Reviewed by rupie 10 / 10 / 10

'classic' an inadequate term for this one

Without any question, indisputably the greatest WWII film ever (except, perhaps for "Bridge on the River Kwai"; but that's a WWII story only in the same sense that "Moby Dick" is a book about a whale). There are no weaknesses in this movie. The screenplay is perfect, rooted as it is in the historical reality of the U.S.'s attempt to prove the superiority of Daylight Precision Bombing over the Brits favored strategy of night bombing. The terrible human pressures it placed on young American pilots AND their leaders has never been so well-portrayed on film. Dramatic tension is perfectly manipulated, and the characters are well-drawn, sympathetic and fully developed. Every member of this superb cast gives this great material the great acting it deserves. The usage of actual WWII bombing footage adds to the sense of reality. The psychological drama - what "maximum effort" does to people - is at the core of the story and supercedes the mere military aspect. And the device of the framing scenes - Harvey Stovall (Dean Jagger) recollecting the story while standing in the abandoned airstrip - is brilliant. It gives the tale an overwhelmingly bittersweet feeling of "long-ago" nostalgia. It is so powerful that Spielberg must have consciously had 12 O'clock High in mind when he used the same device in Saving Private Ryan to make that whole film a flashback, just as this one is. To hell with the flashy flamboyance of Citizen Kane; I would have to give 12 O'clock High a better shot at being "the best movie ever made". Film buffs &/or devotees of WWII history who haven't seen this one are living a deprived existence.
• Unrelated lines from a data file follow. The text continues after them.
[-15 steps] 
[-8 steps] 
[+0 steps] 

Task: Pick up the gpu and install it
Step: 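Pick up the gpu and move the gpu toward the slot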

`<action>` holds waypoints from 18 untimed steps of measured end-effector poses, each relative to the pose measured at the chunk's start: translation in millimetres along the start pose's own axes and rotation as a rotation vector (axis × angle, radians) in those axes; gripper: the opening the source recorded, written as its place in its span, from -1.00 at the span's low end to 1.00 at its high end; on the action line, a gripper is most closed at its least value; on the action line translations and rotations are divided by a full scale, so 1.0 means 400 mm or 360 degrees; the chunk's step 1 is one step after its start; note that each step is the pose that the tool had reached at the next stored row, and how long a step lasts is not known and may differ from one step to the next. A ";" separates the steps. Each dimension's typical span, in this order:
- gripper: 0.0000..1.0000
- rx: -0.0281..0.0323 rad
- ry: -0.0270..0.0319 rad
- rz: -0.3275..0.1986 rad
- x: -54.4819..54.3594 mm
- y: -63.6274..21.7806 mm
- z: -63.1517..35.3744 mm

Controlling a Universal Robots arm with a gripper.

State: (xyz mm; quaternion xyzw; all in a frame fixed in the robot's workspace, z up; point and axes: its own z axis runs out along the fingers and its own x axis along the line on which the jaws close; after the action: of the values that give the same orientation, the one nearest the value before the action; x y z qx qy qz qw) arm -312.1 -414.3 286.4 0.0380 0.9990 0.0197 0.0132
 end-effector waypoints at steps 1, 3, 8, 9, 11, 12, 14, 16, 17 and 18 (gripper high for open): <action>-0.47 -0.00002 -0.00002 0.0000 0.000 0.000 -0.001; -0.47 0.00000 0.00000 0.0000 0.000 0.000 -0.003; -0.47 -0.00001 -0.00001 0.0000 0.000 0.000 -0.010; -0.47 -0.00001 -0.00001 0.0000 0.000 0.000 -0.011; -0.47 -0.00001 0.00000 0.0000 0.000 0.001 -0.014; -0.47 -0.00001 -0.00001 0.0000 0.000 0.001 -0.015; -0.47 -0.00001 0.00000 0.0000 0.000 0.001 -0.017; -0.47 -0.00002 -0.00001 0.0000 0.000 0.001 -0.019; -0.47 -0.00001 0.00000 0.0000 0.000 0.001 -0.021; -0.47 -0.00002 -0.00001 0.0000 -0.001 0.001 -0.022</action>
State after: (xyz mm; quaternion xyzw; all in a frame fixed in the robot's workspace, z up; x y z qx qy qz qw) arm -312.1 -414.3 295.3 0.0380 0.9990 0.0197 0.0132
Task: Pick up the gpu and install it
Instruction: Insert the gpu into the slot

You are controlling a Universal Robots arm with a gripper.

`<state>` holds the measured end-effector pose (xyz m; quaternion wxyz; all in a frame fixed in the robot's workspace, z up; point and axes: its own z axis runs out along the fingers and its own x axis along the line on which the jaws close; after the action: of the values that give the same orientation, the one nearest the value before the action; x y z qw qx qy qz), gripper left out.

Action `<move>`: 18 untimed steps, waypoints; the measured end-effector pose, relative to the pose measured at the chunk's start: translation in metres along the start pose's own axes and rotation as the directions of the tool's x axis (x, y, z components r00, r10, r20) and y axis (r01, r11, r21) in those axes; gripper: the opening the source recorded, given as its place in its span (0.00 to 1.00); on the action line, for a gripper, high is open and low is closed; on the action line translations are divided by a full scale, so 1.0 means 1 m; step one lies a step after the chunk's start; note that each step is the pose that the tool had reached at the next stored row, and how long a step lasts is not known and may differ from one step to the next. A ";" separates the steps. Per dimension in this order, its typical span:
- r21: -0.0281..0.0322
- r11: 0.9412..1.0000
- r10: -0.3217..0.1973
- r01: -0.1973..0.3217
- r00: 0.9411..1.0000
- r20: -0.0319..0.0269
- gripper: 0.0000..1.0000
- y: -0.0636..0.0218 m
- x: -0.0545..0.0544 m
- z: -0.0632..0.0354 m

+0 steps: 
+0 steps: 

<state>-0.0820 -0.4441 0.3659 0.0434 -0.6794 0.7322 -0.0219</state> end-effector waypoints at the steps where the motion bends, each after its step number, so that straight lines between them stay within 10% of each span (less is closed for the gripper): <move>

Reviewed by shih_tzu 10 / 10 / 10

Probably the greatest film of the air war to be made about World War II

No gungho up and at 'em men. No false heroics. A great war film, but also an anti-war film of great intensity. Just ordinary men (and boys) doing the job they knew they had got to do. Greg Peck magnificent as the general forced to stiffen the morale of his bomber group, and who he himself eventually cracks under the strain. Dean Jagger outstanding and thoroughly deserving his oscar as best supporting actor. A truly great film, 10 out of 10 in my book. There are still disused airfields like that shown at the beginning only a few miles from where I live (although they were RAF bases). In 1943-45 as a young schoolboy I lived further down south in England and often saw the American Fortresses going to, and returning (not all of them!) from their daylight raids over Germany . A fine tribute to those American airmen wo gave their lives over Europe.